Exhaustively detailed as always
@Dictator, excellent work.
So...good, but a work in progress as expected. With not even midrange cards out yet there's definitely time for Intel to continue to iterate before most people are exposed to it, albeit that's assuming they can do that without requiring title updates - that's not entirely clear. That heavy moiré pattern is kind of a deal breaker by itself in SOTT though atm.

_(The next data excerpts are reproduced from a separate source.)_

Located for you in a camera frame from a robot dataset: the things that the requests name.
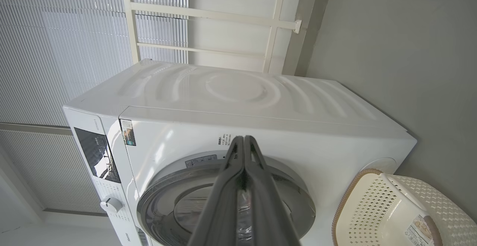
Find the cream perforated laundry basket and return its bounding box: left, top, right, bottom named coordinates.
left=332, top=169, right=477, bottom=246

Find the blue energy sticker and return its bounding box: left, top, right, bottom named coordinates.
left=120, top=119, right=136, bottom=146

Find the white product label sticker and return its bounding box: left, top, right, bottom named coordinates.
left=404, top=215, right=435, bottom=246

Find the round white filter cover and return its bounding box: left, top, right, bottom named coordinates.
left=360, top=158, right=397, bottom=175

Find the white metal rack frame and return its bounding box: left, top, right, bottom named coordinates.
left=122, top=0, right=303, bottom=75

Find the white front-load washing machine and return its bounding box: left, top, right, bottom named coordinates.
left=63, top=59, right=417, bottom=246

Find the black glossy display panel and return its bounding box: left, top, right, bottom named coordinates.
left=74, top=127, right=121, bottom=184

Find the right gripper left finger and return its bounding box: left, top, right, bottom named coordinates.
left=188, top=136, right=245, bottom=246

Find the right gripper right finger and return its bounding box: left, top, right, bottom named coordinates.
left=244, top=135, right=301, bottom=246

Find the round dark glass washer door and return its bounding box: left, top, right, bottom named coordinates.
left=137, top=151, right=316, bottom=246

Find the grey ribbed wall panel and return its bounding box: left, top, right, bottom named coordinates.
left=0, top=123, right=107, bottom=215

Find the white slatted window blind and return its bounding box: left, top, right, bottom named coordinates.
left=0, top=0, right=189, bottom=127

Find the white control knob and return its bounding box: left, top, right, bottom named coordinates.
left=100, top=197, right=124, bottom=214

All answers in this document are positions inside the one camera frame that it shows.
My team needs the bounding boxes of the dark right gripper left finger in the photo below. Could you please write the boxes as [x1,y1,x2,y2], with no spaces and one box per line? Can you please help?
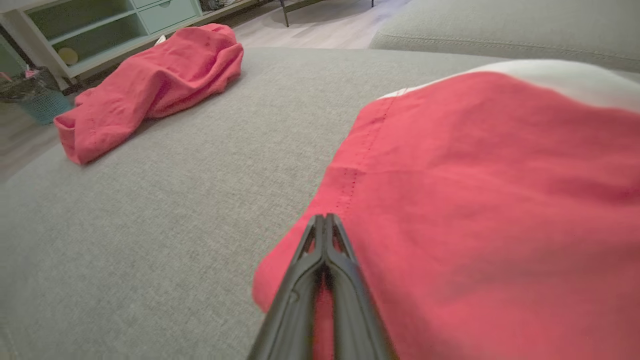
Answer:
[248,215,326,360]

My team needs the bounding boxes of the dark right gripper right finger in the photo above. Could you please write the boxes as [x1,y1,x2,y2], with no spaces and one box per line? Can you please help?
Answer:
[325,214,397,360]

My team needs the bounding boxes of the red basketball shorts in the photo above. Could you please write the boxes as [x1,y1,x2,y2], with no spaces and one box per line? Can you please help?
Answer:
[252,59,640,360]

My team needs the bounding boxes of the red Bulls jersey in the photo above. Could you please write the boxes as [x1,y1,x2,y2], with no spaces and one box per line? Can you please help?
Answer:
[54,23,245,166]

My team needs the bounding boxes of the grey sofa ottoman cushion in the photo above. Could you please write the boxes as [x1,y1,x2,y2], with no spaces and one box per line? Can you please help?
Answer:
[0,47,640,360]

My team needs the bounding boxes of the white cabinet green drawers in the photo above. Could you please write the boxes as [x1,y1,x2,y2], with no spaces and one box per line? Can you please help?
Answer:
[0,0,261,92]

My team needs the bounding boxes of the teal woven bin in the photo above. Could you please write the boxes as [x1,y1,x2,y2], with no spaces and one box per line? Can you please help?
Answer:
[0,66,74,126]

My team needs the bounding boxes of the grey sofa seat cushion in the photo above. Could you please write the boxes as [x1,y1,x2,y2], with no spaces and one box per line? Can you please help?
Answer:
[369,0,640,74]

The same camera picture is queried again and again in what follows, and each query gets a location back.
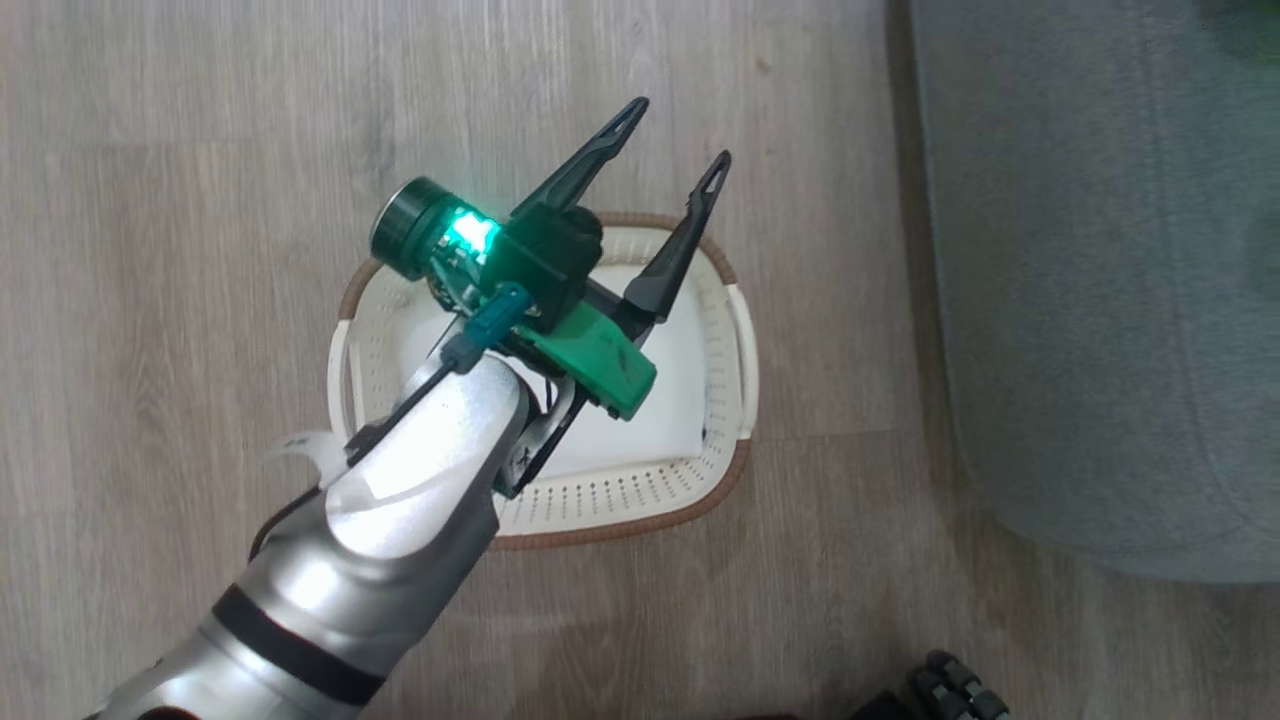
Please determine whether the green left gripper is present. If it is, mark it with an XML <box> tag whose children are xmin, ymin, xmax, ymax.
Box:
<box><xmin>369</xmin><ymin>96</ymin><xmax>733</xmax><ymax>422</ymax></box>

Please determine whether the grey fabric sofa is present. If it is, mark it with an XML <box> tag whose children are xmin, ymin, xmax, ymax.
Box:
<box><xmin>908</xmin><ymin>0</ymin><xmax>1280</xmax><ymax>585</ymax></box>

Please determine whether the white laundry basket brown rim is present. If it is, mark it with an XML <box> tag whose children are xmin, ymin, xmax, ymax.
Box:
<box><xmin>327</xmin><ymin>211</ymin><xmax>760</xmax><ymax>551</ymax></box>

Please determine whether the black cable with teal plug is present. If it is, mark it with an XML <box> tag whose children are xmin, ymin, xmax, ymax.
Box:
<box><xmin>343</xmin><ymin>281</ymin><xmax>533</xmax><ymax>471</ymax></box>

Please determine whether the white cable tie tag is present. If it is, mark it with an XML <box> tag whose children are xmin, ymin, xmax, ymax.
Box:
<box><xmin>263</xmin><ymin>430</ymin><xmax>348</xmax><ymax>491</ymax></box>

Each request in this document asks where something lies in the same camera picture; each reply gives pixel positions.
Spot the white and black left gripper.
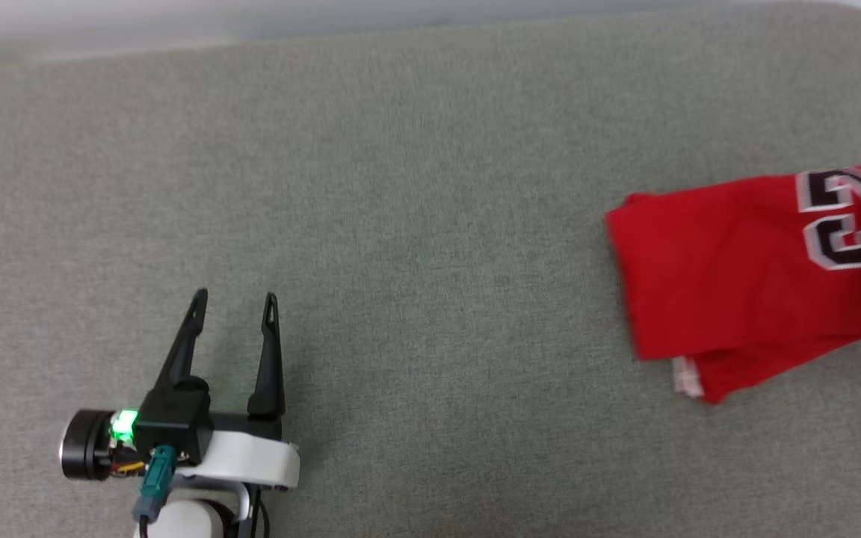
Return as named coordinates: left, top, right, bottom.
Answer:
left=60, top=288, right=301, bottom=492

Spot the red and white basketball jersey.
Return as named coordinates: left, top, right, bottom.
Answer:
left=605, top=164, right=861, bottom=405

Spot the left camera cable teal connector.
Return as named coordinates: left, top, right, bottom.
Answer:
left=131, top=445, right=179, bottom=538

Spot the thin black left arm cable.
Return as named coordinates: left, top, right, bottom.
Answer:
left=250, top=487, right=272, bottom=538

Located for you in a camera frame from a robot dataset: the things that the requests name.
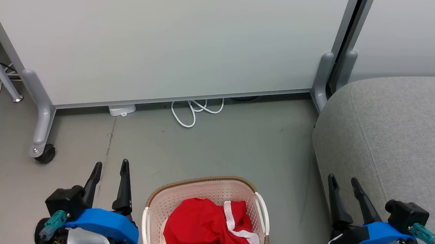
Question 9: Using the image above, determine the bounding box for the grey board leg with caster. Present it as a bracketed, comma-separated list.
[16, 68, 59, 160]

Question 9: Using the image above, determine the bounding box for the coiled white cable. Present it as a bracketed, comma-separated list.
[169, 94, 226, 131]

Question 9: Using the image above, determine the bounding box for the white power adapter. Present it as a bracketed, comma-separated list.
[107, 102, 137, 119]

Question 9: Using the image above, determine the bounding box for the white woven-rim laundry basket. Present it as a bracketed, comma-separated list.
[140, 170, 274, 244]

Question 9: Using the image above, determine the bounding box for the large white partition board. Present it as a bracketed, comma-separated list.
[0, 0, 351, 129]

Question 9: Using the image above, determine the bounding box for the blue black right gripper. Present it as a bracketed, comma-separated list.
[323, 174, 420, 244]

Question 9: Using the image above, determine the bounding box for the red garment with white lining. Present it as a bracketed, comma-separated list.
[162, 196, 235, 244]

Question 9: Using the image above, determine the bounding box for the grey board foot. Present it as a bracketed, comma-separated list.
[309, 51, 336, 115]
[335, 49, 359, 95]

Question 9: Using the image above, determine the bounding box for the grey fabric sofa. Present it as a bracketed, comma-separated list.
[304, 66, 435, 244]

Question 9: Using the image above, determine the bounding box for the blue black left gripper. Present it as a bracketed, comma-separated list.
[63, 155, 145, 244]

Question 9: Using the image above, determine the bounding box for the black caster wheel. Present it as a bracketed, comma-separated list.
[34, 143, 57, 165]

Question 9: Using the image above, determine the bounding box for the narrow white partition board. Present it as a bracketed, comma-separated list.
[347, 0, 435, 90]

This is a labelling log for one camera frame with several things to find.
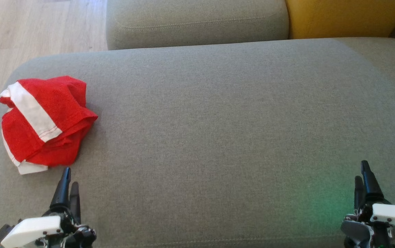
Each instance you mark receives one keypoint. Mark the grey sofa back cushion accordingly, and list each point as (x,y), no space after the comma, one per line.
(197,20)

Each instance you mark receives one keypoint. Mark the red white-striped Bulls shorts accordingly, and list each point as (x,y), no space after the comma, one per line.
(45,96)

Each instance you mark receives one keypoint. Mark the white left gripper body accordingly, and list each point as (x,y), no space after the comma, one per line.
(32,229)

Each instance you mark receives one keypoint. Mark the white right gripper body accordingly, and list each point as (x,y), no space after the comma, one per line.
(390,213)

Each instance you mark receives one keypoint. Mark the yellow sofa cushion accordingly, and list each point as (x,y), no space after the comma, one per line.
(342,17)

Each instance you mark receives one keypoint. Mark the grey sofa seat cushion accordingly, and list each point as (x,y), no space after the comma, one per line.
(200,137)

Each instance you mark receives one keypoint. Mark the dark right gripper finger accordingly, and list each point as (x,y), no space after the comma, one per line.
(359,193)
(371,187)

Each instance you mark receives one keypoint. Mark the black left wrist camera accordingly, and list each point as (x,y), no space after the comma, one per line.
(1,233)

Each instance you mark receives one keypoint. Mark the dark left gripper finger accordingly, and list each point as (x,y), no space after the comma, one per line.
(75,203)
(62,193)

As I only came to DLSS particularly late with my 3060, my beefs with some implementations is very rarely ghosting as that was already significantly improved with later updates that occurred before I loaded up my first title. What I find bothersome in some DLSS implementations (and obviously this applies to reconstruction tech as a whole judging by these comparison videos) that I rarely saw mentioned before I experienced it though, was how it can struggle with lower-resolution effects. The heavy flickering you see in the water with XESS in SOTT is very similar to what you get in Horizon Zero Dawn with DLSS when objects are obscured by smoke/steam, and the effect of the hanging lights in the SOTT Bar scene that flicker in and out with DOF is very similar to what happens with street lights in Spiderman:RM when web zipping which employs a slight DOF effect. Death Stranding and Rise of the Tomb Raider (albeit somewhat unfair as it never had TAA) can exhibit severe specular aliasing when motion blur is enabled with DLSS at points too.
Some of that is to be expected of course - you're asking the the tech to reconstruct from an ever lower resolution than the base res you're starting with, but when these occur they
really stand out. The thing is, it's not just the lower resolution - when these problem areas occur, it's more that the algorithm is adding artifacts that aren't present at all through an extremely low-res TAA image, it's not just magnifying existing ones. For example, both in Spiderman and HZD, these flickering artifacts never occur to nearly the same degree despite lowering the res to far below what the equivalent DLSS settings are. Presumably these lower resolution effects are rendering exactly like that - far lower than screen res, but DLSS has far more more severe artifacting than TAA in these instances, despite presumably working from an even higher internal starting res than my forced scenearios.
So I'm hoping that can be an area of attention going forward - both from game devs and Intel/Nvidia/AMD - as that is easily the most distracting element of reconstruction when it occurs. It's obviously not a de-facto issue though, as if it was as simple as 'lower resolution buffers = artifacting' we would see it in every title with DLSS already, but that's definitely not the case. Ideally this is something that could be improved with future DLSS versions as I suspect we're well past seeing title updates for many of these games at this point.